History professor Martha Hodes will set out to write a book, but it will not concern the 19th-century United States, her usual area of research. Instead, it will be inspired by a frightening episode from her childhood.
“I’ll be writing a book exploring history and memory through a 1970 hijacking in which I was a 12-year-old passenger held hostage on an airplane in the Jordan desert for a week,” Hodes wrote in an email to WSN. “I was traveling from Tel Aviv to New York with my 13-year-old sister — just the two of us, without either parent. The hijackers were from the Popular Front for the Liberation of Palestine. It was both a scary and an amazing experience.”
Ada Ferrer, the Julius Silver Professor of History and Latin American and Caribbean Studies, will also spend her time as a Guggenheim fellow working on a book. She aims to finish a work recounting a popular history of Cuba that she began in early 2016.
“Histories of nations tend to be written top-down from the capital outward,” Ferrer said. “I want to write a history in which people of color figure more prominently, women figure more prominently, people not in Havana figure more prominently, and in which the actors aren’t just political leaders or disembodied social classes, where they’re complex human beings responding to greater forces and making decisions. It’s a big history, but I want to tell it at a level that’s very human-scale.”
As a Cuban immigrant herself, Ferrer said that her book will be very timely, especially given the current state of foreign diplomacy with Cuba.
“The present of U.S.-Cuban relations is so up for grabs right now that it seemed like a really important moment to write something for the broader public that’s about the long history of the island and its relationship to the U.S.,” she said.
Carol Dysinger, a filmmaker and associate professor in the graduate film program in the Tisch School of the Arts, hopes to finish a project she calls “a live documentary installation” by the end of her fellowship. She will add to her 15 years of experience documenting the effects of war in Afghanistan.

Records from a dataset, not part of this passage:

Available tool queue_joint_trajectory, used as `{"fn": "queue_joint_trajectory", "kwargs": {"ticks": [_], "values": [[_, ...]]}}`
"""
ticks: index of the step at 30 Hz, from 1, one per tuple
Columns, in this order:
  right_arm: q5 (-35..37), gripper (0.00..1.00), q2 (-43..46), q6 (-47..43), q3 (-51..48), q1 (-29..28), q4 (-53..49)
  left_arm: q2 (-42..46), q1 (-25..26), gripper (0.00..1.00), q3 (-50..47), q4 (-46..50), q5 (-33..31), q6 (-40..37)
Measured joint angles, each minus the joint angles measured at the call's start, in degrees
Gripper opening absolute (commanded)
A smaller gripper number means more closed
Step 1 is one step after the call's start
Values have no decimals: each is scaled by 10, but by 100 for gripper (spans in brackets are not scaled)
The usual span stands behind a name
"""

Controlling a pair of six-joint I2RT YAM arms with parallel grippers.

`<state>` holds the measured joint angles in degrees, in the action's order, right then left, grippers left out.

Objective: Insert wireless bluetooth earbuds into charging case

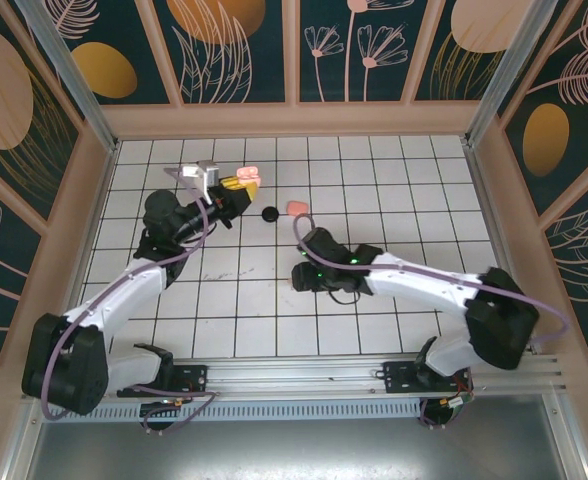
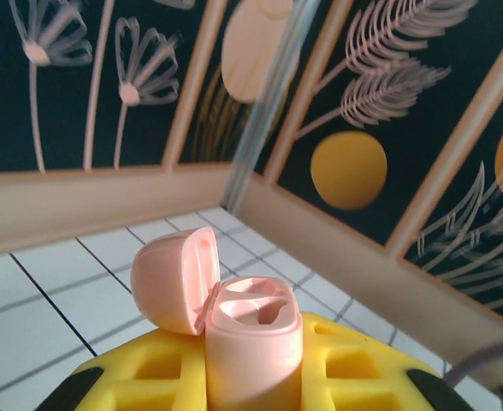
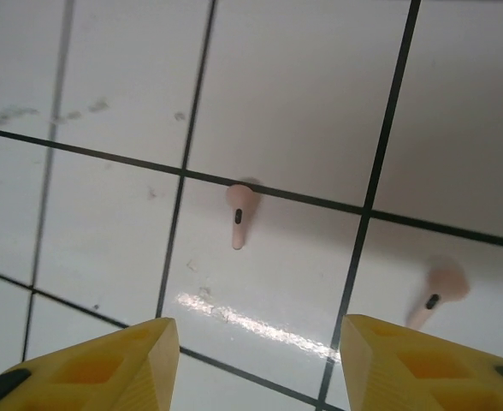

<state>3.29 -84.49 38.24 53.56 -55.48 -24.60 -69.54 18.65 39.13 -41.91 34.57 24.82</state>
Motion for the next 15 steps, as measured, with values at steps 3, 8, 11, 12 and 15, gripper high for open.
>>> {"fn": "queue_joint_trajectory", "kwargs": {"ticks": [3,8,11,12,15], "values": [[24,49,-68,36,43,-15,-12,30,0,0,-16,-21,-31,6],[56,47,-141,75,108,-29,-31,64,0,0,-43,-36,-68,10],[70,46,-169,90,136,-32,-45,74,0,0,-54,-42,-83,10],[75,45,-177,94,144,-32,-49,76,0,0,-56,-44,-86,11],[83,45,-194,102,157,-32,-59,77,0,0,-59,-46,-92,12]]}}
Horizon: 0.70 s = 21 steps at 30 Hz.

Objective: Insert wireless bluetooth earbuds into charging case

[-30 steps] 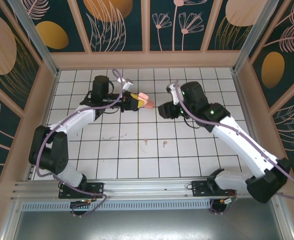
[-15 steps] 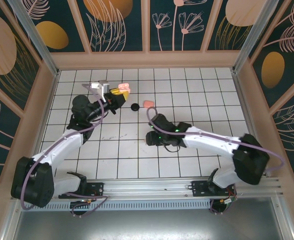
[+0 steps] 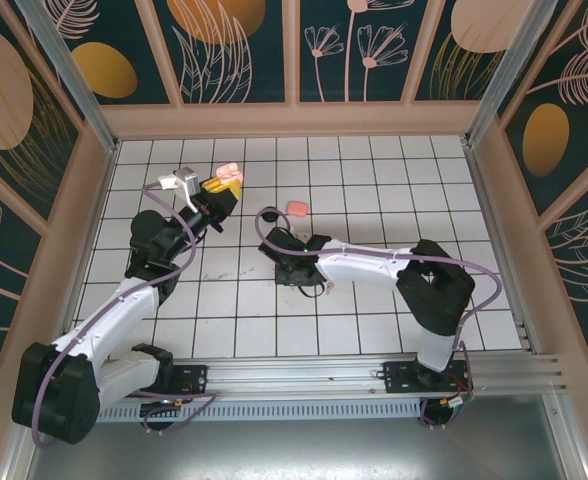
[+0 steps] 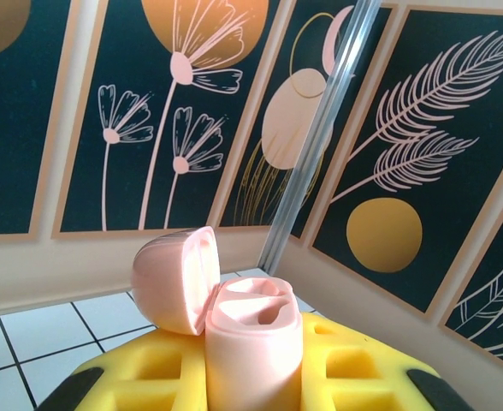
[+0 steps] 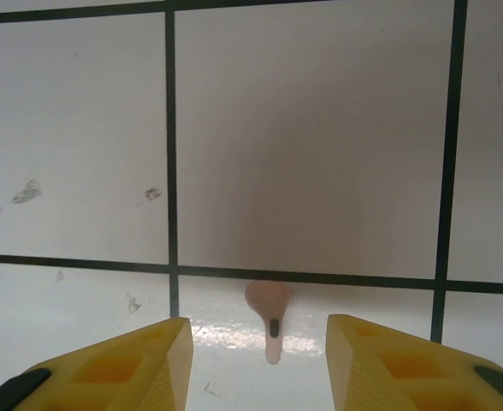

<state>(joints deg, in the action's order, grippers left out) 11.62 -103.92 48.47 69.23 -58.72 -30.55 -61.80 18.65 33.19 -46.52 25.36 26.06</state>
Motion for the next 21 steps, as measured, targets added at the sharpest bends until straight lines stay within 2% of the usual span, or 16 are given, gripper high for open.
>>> {"fn": "queue_joint_trajectory", "kwargs": {"ticks": [21], "values": [[1,36,-69,0,25,0,-10,1,0,0,-3,-4,-4,6]]}}
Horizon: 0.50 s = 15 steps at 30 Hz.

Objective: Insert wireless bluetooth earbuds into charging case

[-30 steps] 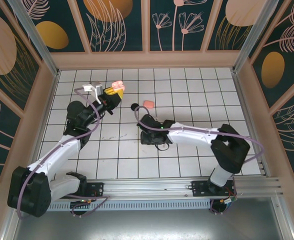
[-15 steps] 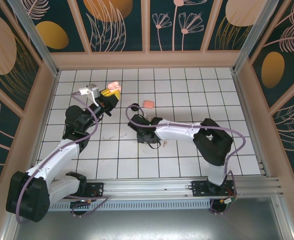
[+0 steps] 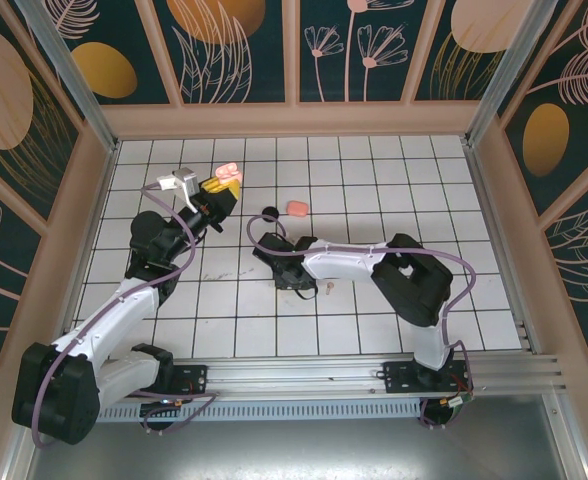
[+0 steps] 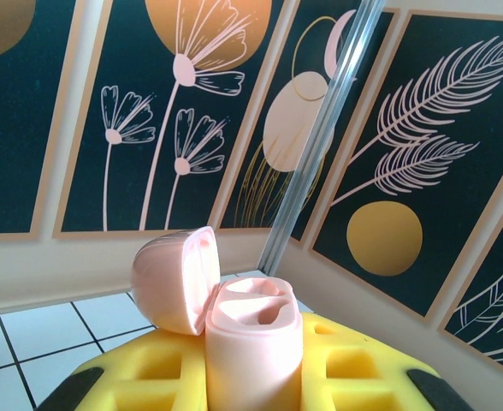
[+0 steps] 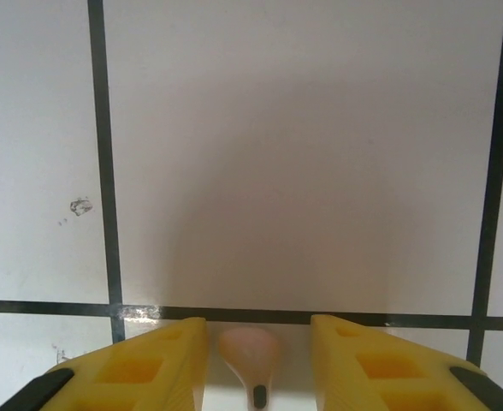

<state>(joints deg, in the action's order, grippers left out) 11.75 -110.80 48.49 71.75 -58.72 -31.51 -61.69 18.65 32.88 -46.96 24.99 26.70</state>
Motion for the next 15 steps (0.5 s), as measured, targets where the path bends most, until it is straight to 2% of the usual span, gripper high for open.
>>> {"fn": "queue_joint_trajectory", "kwargs": {"ticks": [15], "values": [[0,31,-2,-1,2,2,0,0,0,0,-3,-4,1,6]]}}
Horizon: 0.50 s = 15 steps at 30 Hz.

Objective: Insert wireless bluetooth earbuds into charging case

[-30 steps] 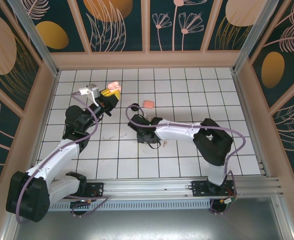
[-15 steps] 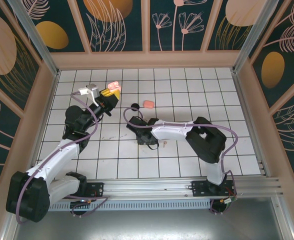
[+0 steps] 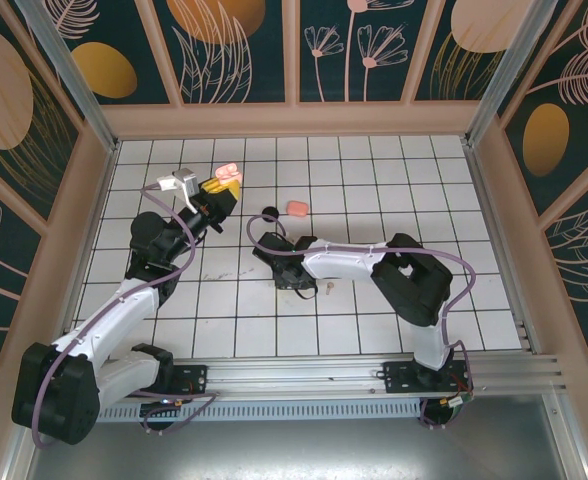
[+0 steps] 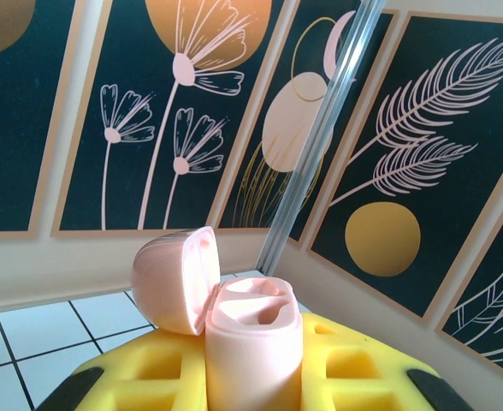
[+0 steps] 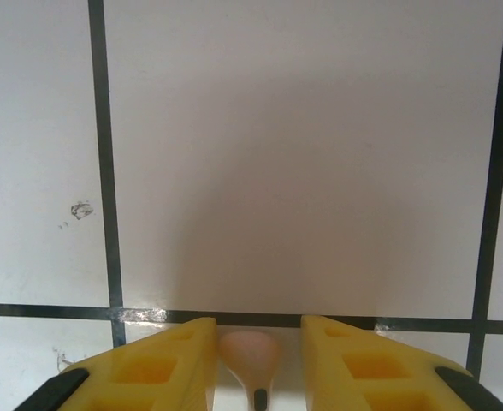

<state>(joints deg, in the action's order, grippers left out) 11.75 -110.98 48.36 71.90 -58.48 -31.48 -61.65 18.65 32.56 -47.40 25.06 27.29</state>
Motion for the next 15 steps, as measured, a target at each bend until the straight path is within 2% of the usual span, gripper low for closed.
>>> {"fn": "queue_joint_trajectory", "kwargs": {"ticks": [15], "values": [[0,18,-1,-7,1,3,4,0,0,0,0,0,6,0]]}}
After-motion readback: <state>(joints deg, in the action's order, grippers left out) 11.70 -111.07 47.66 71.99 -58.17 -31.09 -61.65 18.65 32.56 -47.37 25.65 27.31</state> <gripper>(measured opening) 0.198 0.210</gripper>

“I’ve spent most of my career between fiction and documentary,” Dysinger said. “So I am examining storytelling practices and inquiring into the mechanics of story and the role storytelling plays in what we come to believe as true, the war story being the most egregious example of how story is used to very particular ends. I’m trying to create a counter-narrative to traditional stories of conflict. I just want people to know war better. It’s not just what happens on the battlefield.”
All three of the recipients from NYU are excited to undertake their respective projects with the support of their fellowships. Dysinger said the award is a great affirmation.
“It’s an acknowledgement and an encouragement to take what you’re doing to the next level,” Dysinger said. “It’s really an honor.”